Summerlin v. Stewart may not end up before the Supreme Court until April, but ASU students got a sneak peak Monday night as lawyers for both sides presented their arguments in the Great Hall at the College of Law. John Todd, an Arizona deputy attorney general, and Ken Murray, an assistant federal public defender, gave rough oral arguments before a crowd of about 200 in preparation for yet another strange chapter in Arizona's capital case history.
It has now been almost two years since another Supreme Court case, Ring v. Arizona, invalidated the state's death penalty statute whereby judges, not juries, heard sentencing evidence to determine if death is warranted.
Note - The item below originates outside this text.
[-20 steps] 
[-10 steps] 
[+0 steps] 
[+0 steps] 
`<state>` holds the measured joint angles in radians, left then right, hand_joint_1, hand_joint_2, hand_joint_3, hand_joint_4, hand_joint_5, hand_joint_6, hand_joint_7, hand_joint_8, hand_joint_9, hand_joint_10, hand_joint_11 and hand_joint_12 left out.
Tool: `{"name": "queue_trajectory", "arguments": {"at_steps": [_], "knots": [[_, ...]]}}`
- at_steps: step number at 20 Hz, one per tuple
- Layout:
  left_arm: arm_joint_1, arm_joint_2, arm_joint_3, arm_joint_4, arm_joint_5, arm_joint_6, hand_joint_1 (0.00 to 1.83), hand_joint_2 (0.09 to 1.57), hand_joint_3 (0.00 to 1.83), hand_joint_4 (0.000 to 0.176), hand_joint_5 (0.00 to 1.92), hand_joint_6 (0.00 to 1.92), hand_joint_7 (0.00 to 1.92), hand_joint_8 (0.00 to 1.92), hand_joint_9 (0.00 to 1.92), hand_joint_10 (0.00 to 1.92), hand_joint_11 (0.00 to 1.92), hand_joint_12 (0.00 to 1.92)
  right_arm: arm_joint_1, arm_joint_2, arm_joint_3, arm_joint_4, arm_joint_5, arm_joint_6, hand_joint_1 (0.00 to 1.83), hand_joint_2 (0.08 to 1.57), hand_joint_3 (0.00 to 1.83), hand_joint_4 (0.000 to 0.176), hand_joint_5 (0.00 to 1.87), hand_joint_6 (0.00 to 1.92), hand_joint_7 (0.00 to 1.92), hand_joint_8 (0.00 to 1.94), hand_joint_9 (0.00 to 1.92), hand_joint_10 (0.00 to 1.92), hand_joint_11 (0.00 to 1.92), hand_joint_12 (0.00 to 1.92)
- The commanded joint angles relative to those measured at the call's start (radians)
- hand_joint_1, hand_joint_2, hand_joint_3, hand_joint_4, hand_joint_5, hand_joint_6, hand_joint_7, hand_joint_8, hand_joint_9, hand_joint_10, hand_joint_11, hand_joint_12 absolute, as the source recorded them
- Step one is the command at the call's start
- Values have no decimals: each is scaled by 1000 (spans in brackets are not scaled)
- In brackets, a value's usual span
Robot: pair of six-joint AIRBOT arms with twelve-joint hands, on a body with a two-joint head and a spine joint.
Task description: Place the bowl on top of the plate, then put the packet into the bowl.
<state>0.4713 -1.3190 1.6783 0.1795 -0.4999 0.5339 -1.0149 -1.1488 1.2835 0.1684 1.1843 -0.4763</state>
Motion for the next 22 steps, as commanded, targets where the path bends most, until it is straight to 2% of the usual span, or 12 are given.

The court ruled this violated the Sixth Amendment rights of the accused to jury trials. Summerlin's case hopes to answer the question of whether the Ring ruling should be retroactive to the 88 inmates on Arizona's death row who have already exhausted their appeals -- the Arizona Supreme Court said it should not while the 9th Circuit Court of Appeals said that it should.
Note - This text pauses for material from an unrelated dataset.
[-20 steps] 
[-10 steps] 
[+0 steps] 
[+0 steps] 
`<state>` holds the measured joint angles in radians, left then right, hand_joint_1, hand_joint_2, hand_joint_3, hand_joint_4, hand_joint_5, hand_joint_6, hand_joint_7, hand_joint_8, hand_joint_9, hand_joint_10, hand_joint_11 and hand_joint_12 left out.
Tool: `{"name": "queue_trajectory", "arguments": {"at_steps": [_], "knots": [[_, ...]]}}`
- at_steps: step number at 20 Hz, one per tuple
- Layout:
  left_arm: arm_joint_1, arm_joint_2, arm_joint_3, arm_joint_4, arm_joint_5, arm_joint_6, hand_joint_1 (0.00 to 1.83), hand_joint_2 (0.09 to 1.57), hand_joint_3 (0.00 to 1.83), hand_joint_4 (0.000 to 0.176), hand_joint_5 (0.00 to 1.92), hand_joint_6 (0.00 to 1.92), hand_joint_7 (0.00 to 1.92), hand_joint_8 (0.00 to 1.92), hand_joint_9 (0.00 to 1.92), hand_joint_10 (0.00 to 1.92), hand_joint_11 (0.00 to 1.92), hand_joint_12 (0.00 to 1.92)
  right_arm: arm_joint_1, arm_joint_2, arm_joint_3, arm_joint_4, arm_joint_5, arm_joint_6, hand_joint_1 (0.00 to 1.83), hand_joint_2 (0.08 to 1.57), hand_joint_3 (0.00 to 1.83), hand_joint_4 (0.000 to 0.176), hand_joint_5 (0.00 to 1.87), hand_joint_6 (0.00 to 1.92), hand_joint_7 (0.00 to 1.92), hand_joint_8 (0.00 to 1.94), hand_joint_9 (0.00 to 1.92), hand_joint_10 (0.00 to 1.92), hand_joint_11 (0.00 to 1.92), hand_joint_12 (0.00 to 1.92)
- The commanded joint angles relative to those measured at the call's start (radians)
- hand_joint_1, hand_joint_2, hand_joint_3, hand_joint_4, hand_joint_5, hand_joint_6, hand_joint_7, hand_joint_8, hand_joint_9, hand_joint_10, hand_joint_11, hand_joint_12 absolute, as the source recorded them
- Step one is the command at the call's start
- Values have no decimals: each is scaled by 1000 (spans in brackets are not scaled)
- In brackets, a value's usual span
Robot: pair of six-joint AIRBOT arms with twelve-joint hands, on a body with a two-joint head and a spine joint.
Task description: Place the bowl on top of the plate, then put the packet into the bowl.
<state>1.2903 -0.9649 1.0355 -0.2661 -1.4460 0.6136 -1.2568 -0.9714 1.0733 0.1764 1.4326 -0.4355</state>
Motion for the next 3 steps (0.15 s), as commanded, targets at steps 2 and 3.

Todd, arguing on the state's behalf that re-sentencing would be costly and time-consuming, maintained that a line must be drawn somewhere. He further argued that because the change in sentencing was procedural, it should not be retroactive and that any reasonable jury would find the same aggravating factors warranting death as the judge did in 1983.
That last point is particularly salient as the Phoenix New Times reported last summer that since Arizona juries have taken a role in capital sentencing they have been much more likely to give a death sentence than judges.
As Murray pointed out, however, in Warren Summerlin's case the certainty that a jury would rule the same as the presiding judge, now disbarred Philip Marquardt, is markedly less. You see, Marquardt was an admitted pothead convicted for possession in Texas and almost certainly high throughout most of Summerlin's trial. Oh, and Summerlin's attorney slept with the prosecutor.
As for Summerlin himself, the man's deficient mental state kept him from understanding most of the proceedings and likely contributed to his brutal 1981 rape and murder of a woman in Tempe.
The real kicker is that Summerlin's defense voiced identical arguments to Ring's in the appellate process but received unfavorable rulings. Because the Sixth Amendment right to a jury trial is hardly a new one, the state's reasoning that jury sentencing is a minor procedural change seems to downplay the denial of guaranteed rights.
Further irregularity regarding this issue lies in the 1990 Supreme Court decision in Walton v. Arizona. There, the court upheld Arizona's sentencing by judges as constitutional. Ring's case only came about because of a 2000 hate crime case in New Jersey where the Supreme Court contradicted itself by finding that a jury, not a judge, must hear aggravating factors that are elemental to the nature of the crime.
Confused yet? Well don't worry, so is the Supreme Court. Hence, Arizona finds itself going through the same legal hoops over and over again.
Interestingly, the statute that spawned this great debate was written some 30 years ago by none other than Judge Rudy Gerber, a faculty member affiliated with the School of Justice Studies here at ASU. Judge Gerber authored the statute now deemed unconstitutional at the behest of then Senator Sandra Day O'Connor who, according to Gerber, asked him to "write a death penalty statute we could live with."